Pemindahan satwa langka ini dilakukan dari habitat asalnya di kawasan Hutan Lindung Buring Ayok menuju lokasi yang lebih aman, yaitu Suaka Badak Kelian yang berada di wilayah Kutai Barat. Langkah ini diambil berdasarkan pertimbangan matang oleh otoritas konservasi setempat.
Kepala BKSDA Kaltim, M Ari Wibawanto, menegaskan bahwa evakuasi ini bukanlah upaya pengosongan habitat asal satwa. Fungsi ekologis Hutan Lindung Buring Ayok akan tetap dipertahankan secara ketat oleh pemerintah pasca-translokasi berlangsung.
Bahkan, untuk memperkuat perlindungan, pemerintah kini mengusulkan agar kawasan Hutan Lindung Buring Ayok ditetapkan sebagai areal preservasi permanen di masa mendatang. Hal ini dilakukan untuk menjaga benteng ekologis yang utuh di wilayah tersebut.
"Habitatnya tidak hilang. Justru kita dorong agar kawasan ini nanti menjadi areal preservasi yang tetap dilindungi," ujar Kepala BKSDA Kaltim M Ari Wibawanto.
Pengusulan status konservasi permanen tersebut juga menjadi persiapan strategis. Tujuannya adalah agar kawasan tersebut tetap tersedia jika di masa depan hasil pengembangbiakan memungkinkan adanya pelepasliaran kembali Badak Pari ke alam liar.
"Pemerintah juga memastikan bahwa pasca-translokasi, kawasan Hutan Lindung Buring Ayok tetap dipertahankan sebagai benteng ekologis yang utuh, bahkan diusulkan menjadi kawasan preservasi permanen," tutur M Ari Wibawanto.

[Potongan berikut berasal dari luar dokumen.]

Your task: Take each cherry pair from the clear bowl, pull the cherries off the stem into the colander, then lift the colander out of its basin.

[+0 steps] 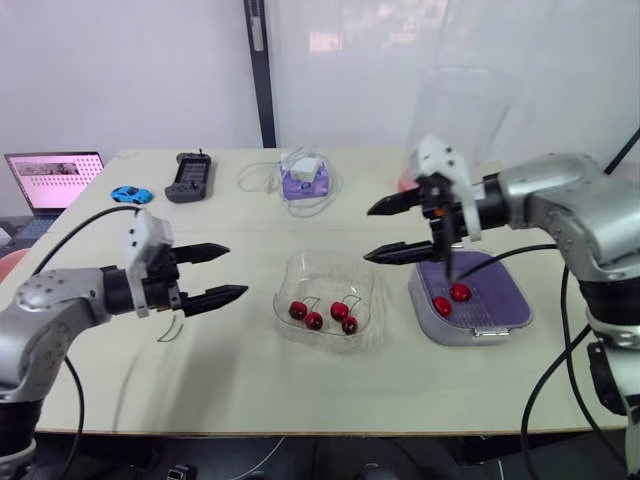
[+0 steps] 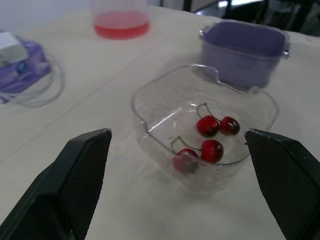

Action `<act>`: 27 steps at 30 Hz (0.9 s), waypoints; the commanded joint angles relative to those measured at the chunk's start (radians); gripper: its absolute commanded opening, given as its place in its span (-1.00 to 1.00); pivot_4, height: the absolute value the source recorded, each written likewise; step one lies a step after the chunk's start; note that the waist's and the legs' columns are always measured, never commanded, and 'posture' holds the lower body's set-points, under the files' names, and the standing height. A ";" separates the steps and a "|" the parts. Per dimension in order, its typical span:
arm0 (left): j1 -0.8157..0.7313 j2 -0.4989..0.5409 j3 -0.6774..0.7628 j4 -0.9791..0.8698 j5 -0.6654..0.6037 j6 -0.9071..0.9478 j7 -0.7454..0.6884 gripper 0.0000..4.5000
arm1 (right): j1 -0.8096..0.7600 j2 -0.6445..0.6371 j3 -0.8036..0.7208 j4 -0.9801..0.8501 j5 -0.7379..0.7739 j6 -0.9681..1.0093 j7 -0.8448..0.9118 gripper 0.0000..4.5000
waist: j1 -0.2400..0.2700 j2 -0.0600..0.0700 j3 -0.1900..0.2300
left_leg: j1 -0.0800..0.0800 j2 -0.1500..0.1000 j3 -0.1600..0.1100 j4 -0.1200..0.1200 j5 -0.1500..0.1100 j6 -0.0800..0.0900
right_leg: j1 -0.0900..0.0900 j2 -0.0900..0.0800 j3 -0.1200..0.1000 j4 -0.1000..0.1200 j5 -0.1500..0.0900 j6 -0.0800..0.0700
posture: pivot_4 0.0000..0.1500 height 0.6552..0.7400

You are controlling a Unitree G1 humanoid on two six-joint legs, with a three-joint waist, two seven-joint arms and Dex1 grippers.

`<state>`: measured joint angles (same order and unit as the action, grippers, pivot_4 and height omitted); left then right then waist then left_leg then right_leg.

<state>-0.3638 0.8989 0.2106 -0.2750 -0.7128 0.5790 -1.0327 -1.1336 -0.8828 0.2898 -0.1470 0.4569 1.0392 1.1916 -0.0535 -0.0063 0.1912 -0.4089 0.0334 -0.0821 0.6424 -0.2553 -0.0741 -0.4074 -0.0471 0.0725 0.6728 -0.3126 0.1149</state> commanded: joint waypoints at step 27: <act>0.103 -0.028 -0.008 -0.033 0.106 -0.068 0.014 1.00 | 0.067 0.426 0.392 0.246 -0.297 -0.039 -0.160 0.17 | -0.009 -0.001 0.000 | -0.001 0.000 -0.001 0.001 0.000 0.000 | -0.001 0.000 -0.001 0.002 0.000 0.000 | 1.00 0.84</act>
<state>-0.2496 0.8777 0.1795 -0.2930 -0.5892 0.5156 -1.0216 -1.0552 -0.4699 0.7016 0.1173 0.1672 1.0043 1.0333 -0.0620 -0.0070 0.1908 -0.4101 0.0331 -0.0835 0.6435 -0.2555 -0.0738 -0.4080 -0.0475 0.0716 0.6748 -0.3126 0.1149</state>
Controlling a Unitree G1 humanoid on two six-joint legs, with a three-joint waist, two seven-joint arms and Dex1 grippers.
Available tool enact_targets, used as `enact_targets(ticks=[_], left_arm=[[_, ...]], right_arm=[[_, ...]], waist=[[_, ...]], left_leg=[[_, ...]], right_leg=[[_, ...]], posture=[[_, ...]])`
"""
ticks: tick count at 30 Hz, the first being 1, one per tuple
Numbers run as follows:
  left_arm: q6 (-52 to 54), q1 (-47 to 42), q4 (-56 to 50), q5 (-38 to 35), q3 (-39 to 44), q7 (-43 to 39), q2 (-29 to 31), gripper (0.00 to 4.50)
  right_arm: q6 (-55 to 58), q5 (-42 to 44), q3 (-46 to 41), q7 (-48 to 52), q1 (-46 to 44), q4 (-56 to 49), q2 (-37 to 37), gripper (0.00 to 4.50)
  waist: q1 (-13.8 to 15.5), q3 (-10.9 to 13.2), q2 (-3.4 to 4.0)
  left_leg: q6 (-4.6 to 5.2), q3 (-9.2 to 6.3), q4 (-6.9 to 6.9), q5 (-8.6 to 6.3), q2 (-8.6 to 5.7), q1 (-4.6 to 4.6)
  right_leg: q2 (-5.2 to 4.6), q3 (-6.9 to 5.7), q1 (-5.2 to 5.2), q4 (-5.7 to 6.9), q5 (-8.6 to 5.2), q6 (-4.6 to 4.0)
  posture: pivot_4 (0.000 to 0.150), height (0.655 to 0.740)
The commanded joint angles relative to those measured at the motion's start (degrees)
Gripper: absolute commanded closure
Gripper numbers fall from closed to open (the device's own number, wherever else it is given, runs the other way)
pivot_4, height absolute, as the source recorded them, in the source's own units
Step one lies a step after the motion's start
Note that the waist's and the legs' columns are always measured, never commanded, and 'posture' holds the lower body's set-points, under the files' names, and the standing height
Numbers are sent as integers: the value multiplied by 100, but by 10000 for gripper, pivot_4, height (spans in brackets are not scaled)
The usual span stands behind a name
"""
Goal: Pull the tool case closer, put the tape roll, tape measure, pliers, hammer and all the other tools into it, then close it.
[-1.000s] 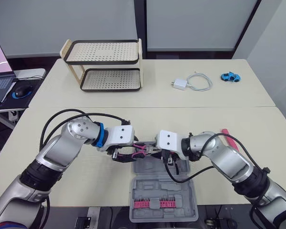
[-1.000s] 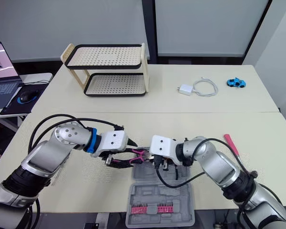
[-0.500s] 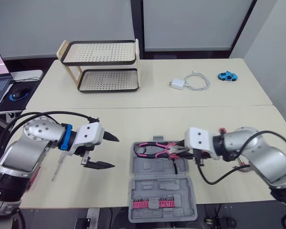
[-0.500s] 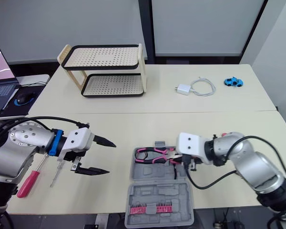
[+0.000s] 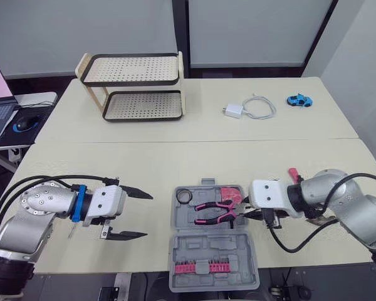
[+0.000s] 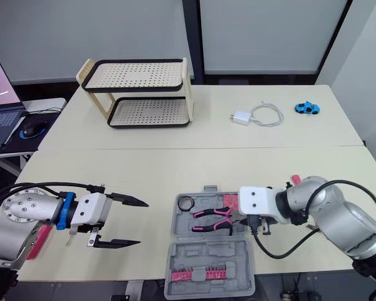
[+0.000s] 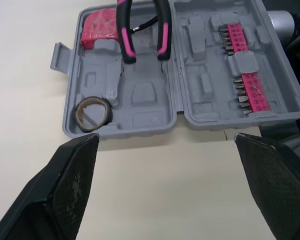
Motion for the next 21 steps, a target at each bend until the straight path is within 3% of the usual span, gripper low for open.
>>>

Tim ahli reproduksi Badak Indonesia menilai bahwa pemindahan ini adalah kesempatan terakhir untuk mengamankan materi genetik Badak Pari sebelum satwa tersebut punah tanpa jejak di alam liar. Mereka menekankan pentingnya intervensi cepat ini.
"Kalau di alam dia mati dan tidak diketahui, kita kehilangan semuanya. Tapi kalau diselamatkan, kita masih bisa kembangkan sel, bahkan sampai ke tahap embrio dan kloning," ujar tim ahli reproduksi Badak Indonesia drh Muhammad Agil.